_WHAT YOU NEED TO DO_
Please retype the listing below exactly as it stands, skipping any pictures.

_GIVEN RECORDS_
============================================================
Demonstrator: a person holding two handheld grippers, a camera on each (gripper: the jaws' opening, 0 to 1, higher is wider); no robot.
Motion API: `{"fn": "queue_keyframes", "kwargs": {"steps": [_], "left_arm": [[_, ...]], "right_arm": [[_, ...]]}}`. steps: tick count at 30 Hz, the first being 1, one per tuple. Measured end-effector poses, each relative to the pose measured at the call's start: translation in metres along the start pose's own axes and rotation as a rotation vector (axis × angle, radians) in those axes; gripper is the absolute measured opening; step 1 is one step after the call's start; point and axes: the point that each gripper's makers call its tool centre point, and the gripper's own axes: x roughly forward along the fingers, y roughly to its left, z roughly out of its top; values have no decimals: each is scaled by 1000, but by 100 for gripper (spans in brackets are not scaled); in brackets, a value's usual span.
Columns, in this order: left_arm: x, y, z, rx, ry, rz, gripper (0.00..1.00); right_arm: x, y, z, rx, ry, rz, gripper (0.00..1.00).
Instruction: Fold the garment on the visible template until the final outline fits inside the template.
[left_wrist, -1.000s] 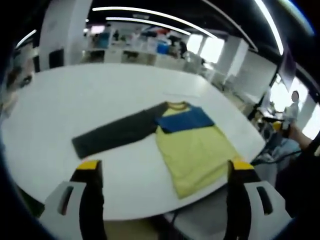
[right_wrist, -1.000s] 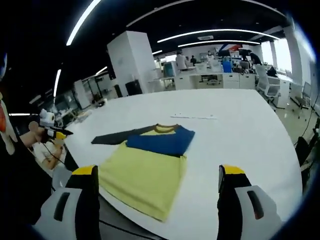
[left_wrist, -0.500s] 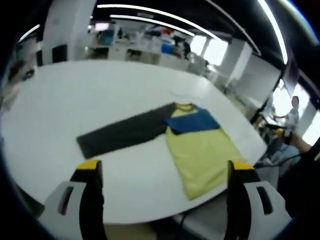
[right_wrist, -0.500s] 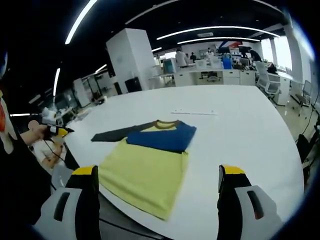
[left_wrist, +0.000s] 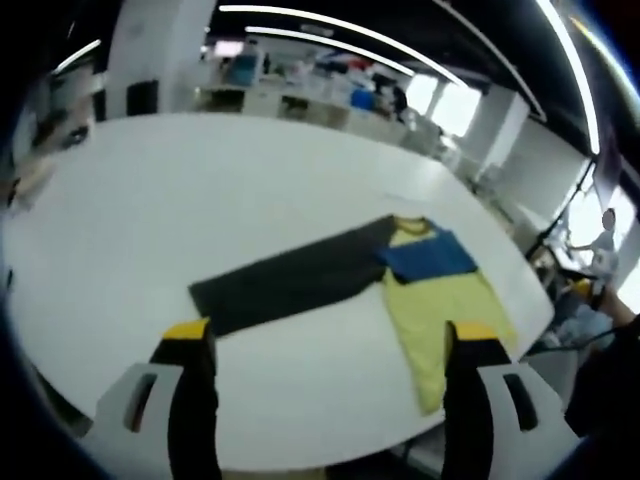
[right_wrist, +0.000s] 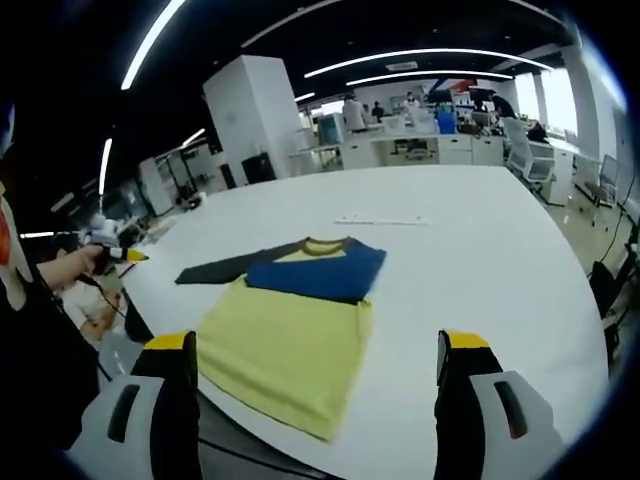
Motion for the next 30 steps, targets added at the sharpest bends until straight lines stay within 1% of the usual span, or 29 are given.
{"fn": "queue_keyframes", "kwargs": {"steps": [2, 5, 8, 14, 17, 19, 21, 23, 26, 28, 30], "left_arm": [[4, 7, 1, -9, 1, 12, 86], [11, 17, 4, -30, -15, 26, 83], [16, 23, 5, -25, -10, 27, 79], [32, 45, 1, -39, 8, 38, 73], [38, 57, -1, -50, 2, 52, 65], [42, 63, 1, -83, -11, 55, 62], [47, 71, 1, -83, -8, 71, 62], [51, 82, -1, -79, 11, 100, 62], [57, 94, -1, -79, 12, 122, 59], [61, 101, 0, -71, 10, 141, 55], [66, 106, 1, -68, 11, 145, 49]], "right_arm": [[3, 1, 0, 3, 7, 3, 100], [7, 1, -1, -6, 24, 6, 100], [10, 0, 0, -5, 30, 5, 100], [20, 2, 0, -6, 46, 7, 100], [26, 5, -2, -3, 55, 12, 100], [28, 6, -5, -1, 71, 16, 100], [31, 7, -7, -10, 84, 17, 100], [33, 7, -7, -8, 89, 18, 100], [36, 6, -5, -8, 92, 16, 100], [38, 6, -5, -8, 93, 16, 100], [39, 5, -4, -6, 92, 14, 100]]}}
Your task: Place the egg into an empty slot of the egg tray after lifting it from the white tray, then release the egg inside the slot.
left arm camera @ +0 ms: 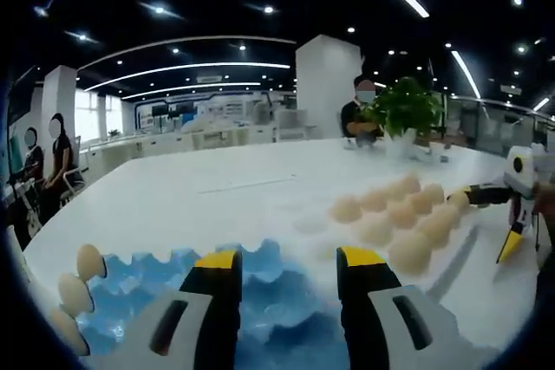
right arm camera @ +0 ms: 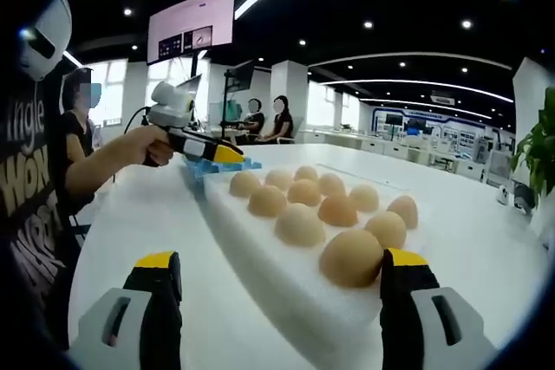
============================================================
_FINISHED TASK_
Demonstrator: a person holding two handheld grippers, a camera on each (gripper: the jaws' opening, 0 to 1, higher is wider); no robot.
Motion API: `{"fn": "queue_keyframes", "kwargs": {"steps": [_], "left_arm": [[_, ...]], "right_arm": [[_, ...]]}}`. steps: tick count at 30 Hz, the first being 1, one per tuple. Measured end-effector poses, each relative to the pose measured at the call's start: translation in metres along the start pose's own axes and rotation as a rotation vector (axis × angle, radians) in those axes; gripper is the absolute measured opening; step 1 is one step after the call's start; point and axes: the point that each gripper's makers call its tool centre point, and the gripper's own axes: x roughly forward along the fingers, y roughly to its left, z roughly out of its top; values have no decimals: each is scaled by 1000, but by 100 for gripper (spans in brackets are not scaled); in brackets, a value's usual span.
Columns, in this order: left_arm: x, y, z, rx, ry, rz, gripper (0.00..1.00); right_arm: x, y, z, rx, ry, rz, gripper (0.00..1.00).
Instruction: Fold the garment on the visible template until the final outline fits inside the template.
[left_wrist, -1.000s] 
[right_wrist, -1.000s] 
[left_wrist, -0.500s] 
[right_wrist, -0.500s] 
[left_wrist, +0.000s] 
[right_wrist, +0.000s] 
Motion for the next 30 steps, targets added at the sharpest bends until straight lines stay within 1% of the usual span, or 29 are given.
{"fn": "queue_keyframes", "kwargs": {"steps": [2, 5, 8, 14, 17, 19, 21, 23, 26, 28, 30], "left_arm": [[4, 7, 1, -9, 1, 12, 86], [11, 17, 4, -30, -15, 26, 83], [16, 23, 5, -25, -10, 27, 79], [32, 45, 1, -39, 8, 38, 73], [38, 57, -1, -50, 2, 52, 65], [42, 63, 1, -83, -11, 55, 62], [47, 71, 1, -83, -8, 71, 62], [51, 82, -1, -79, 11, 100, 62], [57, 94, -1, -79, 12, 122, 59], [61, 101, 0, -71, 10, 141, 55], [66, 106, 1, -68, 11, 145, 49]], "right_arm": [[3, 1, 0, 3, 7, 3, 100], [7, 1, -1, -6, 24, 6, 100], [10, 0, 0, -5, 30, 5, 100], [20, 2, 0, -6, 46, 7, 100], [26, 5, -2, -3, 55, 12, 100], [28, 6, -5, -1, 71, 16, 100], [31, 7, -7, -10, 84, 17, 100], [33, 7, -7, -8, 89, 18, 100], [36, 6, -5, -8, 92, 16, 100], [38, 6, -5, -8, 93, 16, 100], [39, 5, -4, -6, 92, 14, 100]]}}
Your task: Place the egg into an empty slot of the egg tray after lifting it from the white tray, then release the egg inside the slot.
left arm camera @ +0 ms: 
right arm camera @ +0 ms: 

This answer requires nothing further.